Misurare il tempo prima delle lancette
Oggi basta uno sguardo allo smartphone o al polso per sapere esattamente che ora sia, ma la necessità di calcolare il trascorrere del tempo è antica quanto l'umanità. Molto prima che venissero inventati i moderni orologi meccanici, i nostri antenati dovevano ingegnarsi sfruttando gli elementi della natura. Oltre alla meridiana, che si basava sulle ombre proiettate dal Sole, uno dei dispositivi più ingegnosi e diffusi nell'antichità fu la clessidra ad acqua.

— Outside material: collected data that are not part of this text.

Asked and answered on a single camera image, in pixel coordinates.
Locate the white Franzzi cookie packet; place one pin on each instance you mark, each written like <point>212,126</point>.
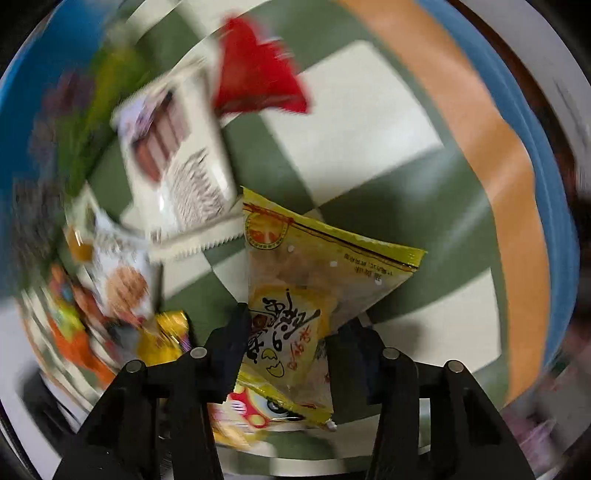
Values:
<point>177,167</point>

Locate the white round cracker packet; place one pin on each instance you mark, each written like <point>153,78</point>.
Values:
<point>124,280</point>

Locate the red triangular snack packet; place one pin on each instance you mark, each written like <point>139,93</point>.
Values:
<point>257,71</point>

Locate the brown snack packet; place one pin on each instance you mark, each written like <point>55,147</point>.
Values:
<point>86,302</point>

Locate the orange snack packet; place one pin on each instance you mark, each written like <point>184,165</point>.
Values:
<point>78,350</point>

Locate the green white checkered bedsheet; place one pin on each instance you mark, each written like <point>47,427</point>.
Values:
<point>419,135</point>

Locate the blue and green carton box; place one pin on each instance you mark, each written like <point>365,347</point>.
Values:
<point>57,97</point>

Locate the clear packet with orange ball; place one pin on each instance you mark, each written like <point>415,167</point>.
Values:
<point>79,232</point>

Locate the yellow guoba snack bag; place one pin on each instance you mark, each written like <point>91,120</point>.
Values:
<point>244,417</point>

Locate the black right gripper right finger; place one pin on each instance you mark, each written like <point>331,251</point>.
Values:
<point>435,422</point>

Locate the yellow egg cake packet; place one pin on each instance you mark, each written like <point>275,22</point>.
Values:
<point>307,279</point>

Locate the green colourful candy packet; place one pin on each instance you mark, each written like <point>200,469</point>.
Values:
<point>66,318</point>

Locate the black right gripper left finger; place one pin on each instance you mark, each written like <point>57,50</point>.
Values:
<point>118,439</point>

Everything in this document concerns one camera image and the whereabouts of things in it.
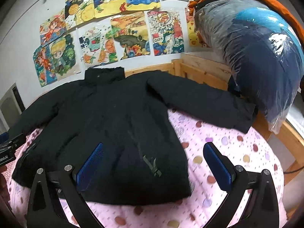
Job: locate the yellow chick drawing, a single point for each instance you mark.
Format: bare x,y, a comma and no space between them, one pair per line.
195,39

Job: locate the blond boy drawing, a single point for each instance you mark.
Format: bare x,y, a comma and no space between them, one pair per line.
63,57

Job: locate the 2024 city drawing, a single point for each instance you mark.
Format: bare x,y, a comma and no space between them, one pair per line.
166,32

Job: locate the pink dotted bed quilt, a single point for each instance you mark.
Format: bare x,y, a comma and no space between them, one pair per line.
248,150

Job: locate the black whale landscape drawing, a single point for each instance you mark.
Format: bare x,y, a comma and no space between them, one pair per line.
130,31

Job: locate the red-haired girl drawing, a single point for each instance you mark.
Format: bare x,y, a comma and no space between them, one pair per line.
44,67

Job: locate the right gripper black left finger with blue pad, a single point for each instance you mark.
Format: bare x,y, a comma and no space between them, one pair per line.
44,207

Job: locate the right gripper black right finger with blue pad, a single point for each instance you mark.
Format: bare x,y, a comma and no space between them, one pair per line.
261,208

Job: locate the orange fruit drink drawing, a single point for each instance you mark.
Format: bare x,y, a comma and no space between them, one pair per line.
97,44

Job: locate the moon and yellow planet drawing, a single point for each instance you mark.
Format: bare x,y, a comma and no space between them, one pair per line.
78,12

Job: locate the black padded jacket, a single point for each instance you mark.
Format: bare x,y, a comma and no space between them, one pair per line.
144,162

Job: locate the wooden bed frame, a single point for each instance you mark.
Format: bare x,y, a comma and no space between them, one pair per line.
288,143

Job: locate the anime girl drawing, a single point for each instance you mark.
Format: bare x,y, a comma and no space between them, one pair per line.
53,28

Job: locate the plastic bag of bedding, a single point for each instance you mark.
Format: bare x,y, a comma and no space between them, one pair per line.
260,47

Il principio alla base di questo strumento era semplice quanto efficace: il tempo veniva misurato in base al flusso regolare di acqua che usciva da un contenitore forato. Il termine stesso deriva dal greco klepsýdra, che significa letteralmente "ruba-acqua", proprio a descrivere il liquido che sembrava sparire pian piano dalla vasca.
Le prime testimonianze storiche dell'uso di questi dispositivi risalgono all'antico Egitto, in un periodo compreso tra il 1500 e il 1400 a.C.. Rispetto alla meridiana, la clessidra ad acqua offriva un grande vantaggio: funzionava anche di notte o nelle giornate nuvolose. Con il passare dei secoli, l'acqua fu spesso sostituita dalla sabbia, dando vita al classico strumento a forma di bulbo di vetro che conosciamo ancora oggi.